# [Activity]
If a line of the listing contains the string "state", return that line.
Segment Start: Given material
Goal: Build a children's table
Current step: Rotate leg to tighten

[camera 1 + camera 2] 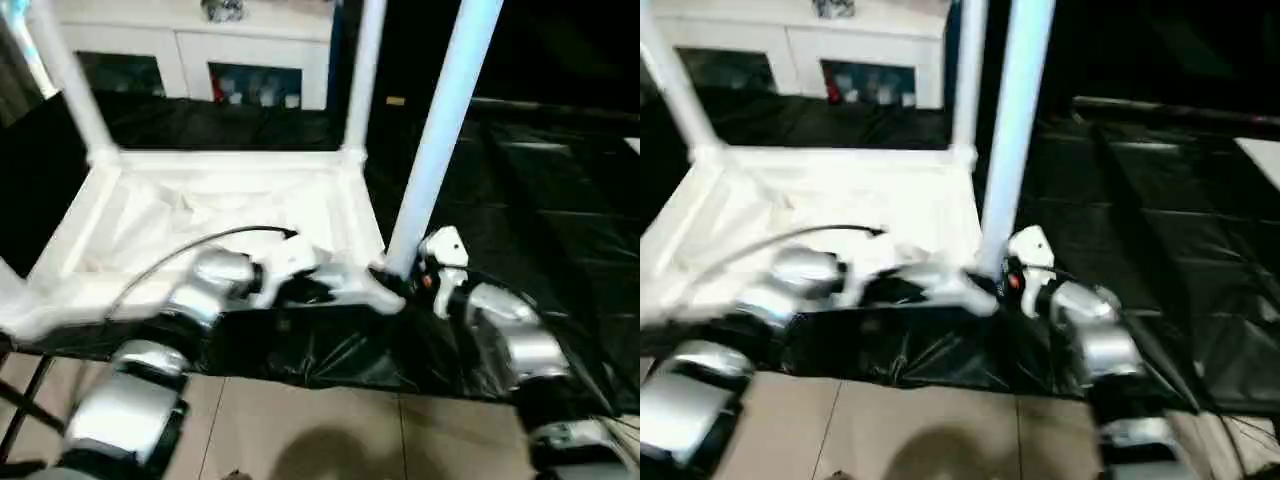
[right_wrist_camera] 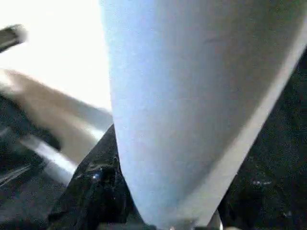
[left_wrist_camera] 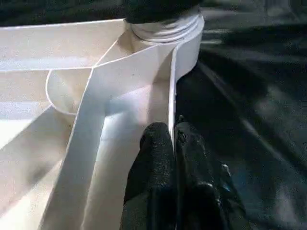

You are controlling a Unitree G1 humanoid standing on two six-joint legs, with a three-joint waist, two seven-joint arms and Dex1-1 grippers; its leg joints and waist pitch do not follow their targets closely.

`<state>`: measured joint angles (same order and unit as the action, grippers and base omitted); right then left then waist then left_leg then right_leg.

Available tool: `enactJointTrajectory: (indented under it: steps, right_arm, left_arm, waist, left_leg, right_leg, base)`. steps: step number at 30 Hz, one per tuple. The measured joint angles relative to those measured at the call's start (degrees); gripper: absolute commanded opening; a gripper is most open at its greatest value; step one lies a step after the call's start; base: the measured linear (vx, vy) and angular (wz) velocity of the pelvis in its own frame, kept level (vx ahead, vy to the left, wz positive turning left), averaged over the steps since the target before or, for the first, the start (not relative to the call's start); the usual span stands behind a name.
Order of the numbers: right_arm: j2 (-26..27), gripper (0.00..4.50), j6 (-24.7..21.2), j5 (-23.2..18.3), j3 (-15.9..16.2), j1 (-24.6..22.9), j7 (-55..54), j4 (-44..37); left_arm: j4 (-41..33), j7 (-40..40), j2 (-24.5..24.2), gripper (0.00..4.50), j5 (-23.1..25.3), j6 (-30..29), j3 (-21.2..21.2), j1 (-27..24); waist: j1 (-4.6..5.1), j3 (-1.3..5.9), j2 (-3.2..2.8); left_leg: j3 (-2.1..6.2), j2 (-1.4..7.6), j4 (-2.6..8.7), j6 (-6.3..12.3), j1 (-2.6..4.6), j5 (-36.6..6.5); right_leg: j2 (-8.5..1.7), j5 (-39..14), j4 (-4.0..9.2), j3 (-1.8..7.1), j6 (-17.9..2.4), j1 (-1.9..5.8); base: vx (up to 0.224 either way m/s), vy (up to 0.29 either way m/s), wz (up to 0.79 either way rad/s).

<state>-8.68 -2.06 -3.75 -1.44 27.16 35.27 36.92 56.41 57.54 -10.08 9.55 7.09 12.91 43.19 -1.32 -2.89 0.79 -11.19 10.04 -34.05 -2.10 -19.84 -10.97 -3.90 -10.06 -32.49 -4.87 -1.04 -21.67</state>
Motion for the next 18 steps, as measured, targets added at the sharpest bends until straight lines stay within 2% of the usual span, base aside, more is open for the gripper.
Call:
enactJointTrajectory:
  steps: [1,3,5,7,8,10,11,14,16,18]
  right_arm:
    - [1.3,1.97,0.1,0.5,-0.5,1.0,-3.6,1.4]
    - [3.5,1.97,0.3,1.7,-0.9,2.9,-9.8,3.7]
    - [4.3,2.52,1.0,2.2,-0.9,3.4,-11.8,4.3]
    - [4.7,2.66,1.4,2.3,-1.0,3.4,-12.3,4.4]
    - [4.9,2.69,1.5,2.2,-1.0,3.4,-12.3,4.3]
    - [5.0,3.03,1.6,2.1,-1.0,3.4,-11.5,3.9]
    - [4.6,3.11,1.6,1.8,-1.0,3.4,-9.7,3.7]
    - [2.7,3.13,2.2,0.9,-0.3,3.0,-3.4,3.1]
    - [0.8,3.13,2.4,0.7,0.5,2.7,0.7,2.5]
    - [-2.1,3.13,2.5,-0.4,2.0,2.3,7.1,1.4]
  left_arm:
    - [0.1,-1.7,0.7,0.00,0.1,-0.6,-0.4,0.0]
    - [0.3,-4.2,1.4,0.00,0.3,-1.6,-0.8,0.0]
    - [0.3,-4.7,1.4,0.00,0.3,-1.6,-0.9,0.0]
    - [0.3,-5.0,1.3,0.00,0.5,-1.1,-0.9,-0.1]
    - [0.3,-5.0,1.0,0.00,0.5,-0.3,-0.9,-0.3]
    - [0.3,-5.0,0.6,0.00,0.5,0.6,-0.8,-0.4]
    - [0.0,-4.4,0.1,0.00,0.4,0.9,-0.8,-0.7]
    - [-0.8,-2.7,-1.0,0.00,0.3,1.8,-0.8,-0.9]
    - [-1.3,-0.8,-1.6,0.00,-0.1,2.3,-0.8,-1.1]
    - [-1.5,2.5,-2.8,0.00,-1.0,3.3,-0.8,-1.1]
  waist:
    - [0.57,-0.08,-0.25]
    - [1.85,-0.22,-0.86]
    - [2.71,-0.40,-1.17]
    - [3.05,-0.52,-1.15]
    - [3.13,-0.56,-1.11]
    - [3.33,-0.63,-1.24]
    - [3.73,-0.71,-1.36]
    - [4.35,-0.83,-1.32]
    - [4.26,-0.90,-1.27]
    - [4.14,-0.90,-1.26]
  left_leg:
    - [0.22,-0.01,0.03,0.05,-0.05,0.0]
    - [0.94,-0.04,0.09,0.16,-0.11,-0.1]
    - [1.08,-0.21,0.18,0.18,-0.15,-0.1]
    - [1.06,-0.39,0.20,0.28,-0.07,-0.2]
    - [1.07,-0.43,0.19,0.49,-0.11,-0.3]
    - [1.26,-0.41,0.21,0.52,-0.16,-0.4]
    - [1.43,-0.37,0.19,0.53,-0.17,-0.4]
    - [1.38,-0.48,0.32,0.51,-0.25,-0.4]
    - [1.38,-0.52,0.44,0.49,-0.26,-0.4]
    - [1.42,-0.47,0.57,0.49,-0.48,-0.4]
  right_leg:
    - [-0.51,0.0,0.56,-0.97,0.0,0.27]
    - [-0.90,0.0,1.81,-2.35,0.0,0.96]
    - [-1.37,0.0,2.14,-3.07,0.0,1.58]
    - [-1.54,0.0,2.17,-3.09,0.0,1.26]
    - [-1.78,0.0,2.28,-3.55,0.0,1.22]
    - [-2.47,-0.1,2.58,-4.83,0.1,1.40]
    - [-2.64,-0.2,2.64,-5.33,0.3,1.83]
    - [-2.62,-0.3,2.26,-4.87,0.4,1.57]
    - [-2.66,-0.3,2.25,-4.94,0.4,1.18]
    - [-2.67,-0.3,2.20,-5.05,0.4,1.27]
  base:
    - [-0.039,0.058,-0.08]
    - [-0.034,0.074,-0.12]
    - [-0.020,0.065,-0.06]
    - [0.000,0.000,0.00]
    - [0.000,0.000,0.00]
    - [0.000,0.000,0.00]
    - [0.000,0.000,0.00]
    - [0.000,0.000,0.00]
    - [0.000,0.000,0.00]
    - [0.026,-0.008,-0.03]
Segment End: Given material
# [Answer to the exercise]
`<state>`: measured joint angles (same order and unit as the action, grippers and base omitted); right then left then waist then left_leg then right_leg.
<state>-8.68 -2.06 -3.75 -1.44 27.16 35.27 36.92 56.41 57.54 -10.08 9.55 7.09 12.91 43.19 -1.32 -2.89 0.79 -11.19 10.04 -34.05 -2.10 -19.84 -10.97 -3.90 -10.06 -32.49 -4.87 -1.04 -21.67</state>

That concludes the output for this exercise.